Task details: Your task is to filter the data below down to the lines holding "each".
*** Opening of Information shown ***
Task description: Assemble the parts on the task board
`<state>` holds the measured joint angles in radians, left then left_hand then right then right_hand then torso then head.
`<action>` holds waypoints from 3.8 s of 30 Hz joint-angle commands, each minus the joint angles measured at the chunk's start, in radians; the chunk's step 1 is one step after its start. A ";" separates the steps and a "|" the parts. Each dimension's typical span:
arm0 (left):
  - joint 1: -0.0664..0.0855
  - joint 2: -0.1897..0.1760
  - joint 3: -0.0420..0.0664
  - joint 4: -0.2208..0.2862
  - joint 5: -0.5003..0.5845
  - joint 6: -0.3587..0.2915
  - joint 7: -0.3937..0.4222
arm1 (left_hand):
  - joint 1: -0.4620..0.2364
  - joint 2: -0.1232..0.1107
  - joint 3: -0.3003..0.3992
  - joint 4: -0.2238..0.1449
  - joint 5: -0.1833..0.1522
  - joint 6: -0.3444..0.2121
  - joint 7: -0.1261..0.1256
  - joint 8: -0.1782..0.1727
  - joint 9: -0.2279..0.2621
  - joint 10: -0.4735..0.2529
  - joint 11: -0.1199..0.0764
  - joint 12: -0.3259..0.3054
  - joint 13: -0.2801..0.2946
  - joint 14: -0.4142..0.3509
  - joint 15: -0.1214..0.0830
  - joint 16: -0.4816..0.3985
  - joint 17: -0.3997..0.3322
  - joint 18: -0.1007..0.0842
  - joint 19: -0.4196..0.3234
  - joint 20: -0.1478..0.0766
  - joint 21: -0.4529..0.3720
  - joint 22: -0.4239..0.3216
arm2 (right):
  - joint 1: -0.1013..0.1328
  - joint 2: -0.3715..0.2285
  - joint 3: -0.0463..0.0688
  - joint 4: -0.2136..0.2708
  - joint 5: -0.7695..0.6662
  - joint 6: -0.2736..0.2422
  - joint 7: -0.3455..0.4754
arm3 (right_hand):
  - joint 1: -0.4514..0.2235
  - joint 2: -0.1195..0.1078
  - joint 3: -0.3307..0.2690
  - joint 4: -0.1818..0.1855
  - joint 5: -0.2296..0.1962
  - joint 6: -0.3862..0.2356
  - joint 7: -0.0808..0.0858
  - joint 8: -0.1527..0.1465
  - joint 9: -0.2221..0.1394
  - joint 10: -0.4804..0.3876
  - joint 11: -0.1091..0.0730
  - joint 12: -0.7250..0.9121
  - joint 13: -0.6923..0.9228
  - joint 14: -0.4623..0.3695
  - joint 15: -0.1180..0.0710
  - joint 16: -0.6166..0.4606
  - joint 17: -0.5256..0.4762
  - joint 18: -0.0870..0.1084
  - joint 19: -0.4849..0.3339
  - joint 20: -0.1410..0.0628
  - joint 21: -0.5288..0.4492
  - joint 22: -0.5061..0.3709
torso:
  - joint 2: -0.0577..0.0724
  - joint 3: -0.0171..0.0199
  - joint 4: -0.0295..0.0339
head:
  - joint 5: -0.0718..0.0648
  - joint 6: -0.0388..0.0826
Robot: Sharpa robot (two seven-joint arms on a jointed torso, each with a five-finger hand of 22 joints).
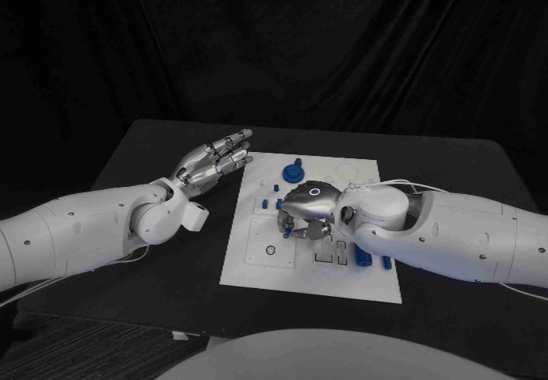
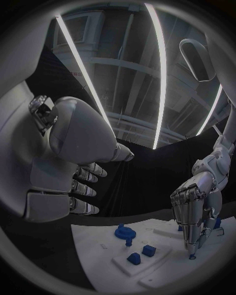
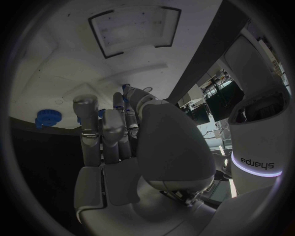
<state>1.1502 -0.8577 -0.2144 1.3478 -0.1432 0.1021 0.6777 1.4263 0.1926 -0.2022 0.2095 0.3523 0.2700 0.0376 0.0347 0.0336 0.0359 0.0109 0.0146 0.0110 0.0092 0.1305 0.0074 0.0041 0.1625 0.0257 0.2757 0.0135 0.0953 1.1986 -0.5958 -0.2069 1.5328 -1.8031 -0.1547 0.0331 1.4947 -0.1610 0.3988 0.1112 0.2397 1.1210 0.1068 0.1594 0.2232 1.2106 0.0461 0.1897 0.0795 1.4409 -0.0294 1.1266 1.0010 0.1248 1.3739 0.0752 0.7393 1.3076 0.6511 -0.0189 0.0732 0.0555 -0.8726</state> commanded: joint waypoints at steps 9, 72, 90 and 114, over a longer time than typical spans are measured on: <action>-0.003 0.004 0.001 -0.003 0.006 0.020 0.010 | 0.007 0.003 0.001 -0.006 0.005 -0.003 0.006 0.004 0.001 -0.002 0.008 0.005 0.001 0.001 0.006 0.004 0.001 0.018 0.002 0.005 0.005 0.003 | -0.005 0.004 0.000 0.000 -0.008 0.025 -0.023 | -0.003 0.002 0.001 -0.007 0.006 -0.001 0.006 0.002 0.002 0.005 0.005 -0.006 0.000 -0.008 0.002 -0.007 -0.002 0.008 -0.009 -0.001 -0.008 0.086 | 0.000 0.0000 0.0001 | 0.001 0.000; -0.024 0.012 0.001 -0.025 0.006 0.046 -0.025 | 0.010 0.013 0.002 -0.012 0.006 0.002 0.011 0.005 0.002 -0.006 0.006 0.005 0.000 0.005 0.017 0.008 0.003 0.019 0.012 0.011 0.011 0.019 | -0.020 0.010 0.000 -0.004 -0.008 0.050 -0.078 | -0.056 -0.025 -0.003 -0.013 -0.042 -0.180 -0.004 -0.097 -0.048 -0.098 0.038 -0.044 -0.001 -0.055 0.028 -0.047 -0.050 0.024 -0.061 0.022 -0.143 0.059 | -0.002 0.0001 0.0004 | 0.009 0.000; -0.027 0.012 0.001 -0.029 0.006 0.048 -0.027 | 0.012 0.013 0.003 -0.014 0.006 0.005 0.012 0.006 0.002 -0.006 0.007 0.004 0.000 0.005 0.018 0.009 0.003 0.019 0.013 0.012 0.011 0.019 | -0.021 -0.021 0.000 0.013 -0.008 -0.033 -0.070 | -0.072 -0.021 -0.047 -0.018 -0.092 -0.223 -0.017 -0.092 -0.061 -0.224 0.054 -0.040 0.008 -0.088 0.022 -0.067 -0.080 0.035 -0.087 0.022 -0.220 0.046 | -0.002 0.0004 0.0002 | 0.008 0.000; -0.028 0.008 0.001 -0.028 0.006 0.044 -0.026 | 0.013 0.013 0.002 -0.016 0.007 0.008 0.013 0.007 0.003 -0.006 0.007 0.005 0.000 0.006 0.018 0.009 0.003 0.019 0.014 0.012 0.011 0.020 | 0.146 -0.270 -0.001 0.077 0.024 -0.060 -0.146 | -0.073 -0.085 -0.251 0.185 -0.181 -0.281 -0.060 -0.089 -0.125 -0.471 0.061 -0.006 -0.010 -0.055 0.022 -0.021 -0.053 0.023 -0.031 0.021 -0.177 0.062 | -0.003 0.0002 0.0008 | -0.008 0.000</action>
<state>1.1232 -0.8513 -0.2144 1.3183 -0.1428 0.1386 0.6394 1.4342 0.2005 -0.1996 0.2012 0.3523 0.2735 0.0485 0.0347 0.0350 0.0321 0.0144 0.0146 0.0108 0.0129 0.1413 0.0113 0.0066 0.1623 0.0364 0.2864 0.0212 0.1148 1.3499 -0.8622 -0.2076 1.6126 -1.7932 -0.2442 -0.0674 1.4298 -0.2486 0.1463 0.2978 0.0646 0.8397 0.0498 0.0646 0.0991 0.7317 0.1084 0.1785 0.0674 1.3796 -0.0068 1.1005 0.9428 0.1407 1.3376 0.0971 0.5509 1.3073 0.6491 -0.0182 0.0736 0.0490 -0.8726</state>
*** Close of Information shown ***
Solution for this problem:
`<action>` holds waypoints from 3.8 s of 30 Hz joint-angle commands, each minus the joint angles measured at the chunk's start, in radians; the chunk's step 1 is one step after its start. A ";" separates the steps and a "|" the parts. Each dimension's typical span:
Robot: Sharpa robot (two seven-joint arms on a jointed torso, each with a five-finger hand of 22 joints).

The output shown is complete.